C'est en 1859 qu'Auguste Bouchard, arrière grand-père de Jeanne Mauriac, acquiert le fief de La Motte . Il entreprend aussitôt la construction de la maison puis entame un patient travail de regroupement foncier que poursuivent son fils Léon, puis sa petite-fille Léonie Lafon.
Les premiers contacts de François Mauriac avec La Motte au lendemain de son mariage lui sont agréables, mais son acclimatation avec le Valois sera longue.
L'âge aidant, accablé par la chaleur parfois étouffante de la Gironde qui l'a vu naître, il appréciera de plus en plus le climat tempéré de la plaine de la Vieille-France.

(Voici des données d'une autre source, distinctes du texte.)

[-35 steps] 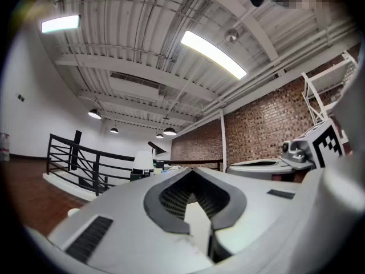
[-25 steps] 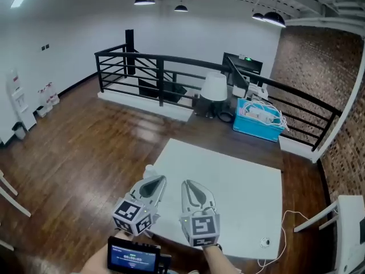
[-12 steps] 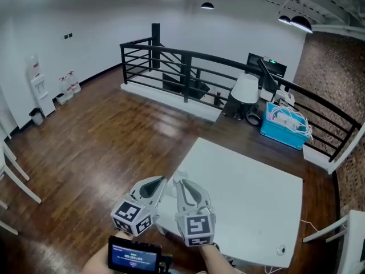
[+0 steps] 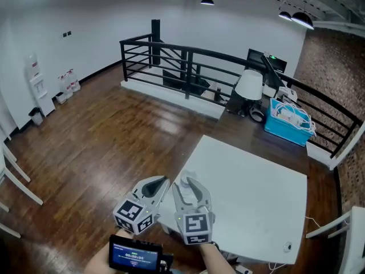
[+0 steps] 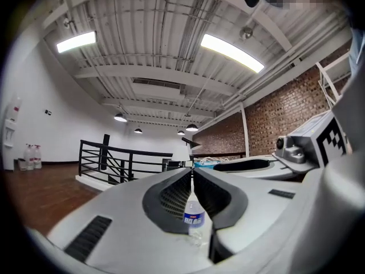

Il aime retrouver à Vémars sa belle-mère Léonie qu'il affectionne et l'ambiance familiale où ses quatre enfants se mêlent aux cousins Gay-Lussac . Jeanne et lui viennent ici en fin de semaine et prient le dimanche en l'église paroissiale.
Mais Vémars est aussi le lieu où il connaît quelques grands moments de sa vie. Premier écrivain français résistant à l'occupant, gaulliste de la première heure, il trouve ici une semi- clandestinité et éprouve à distance l'immense joie de la libération de Paris.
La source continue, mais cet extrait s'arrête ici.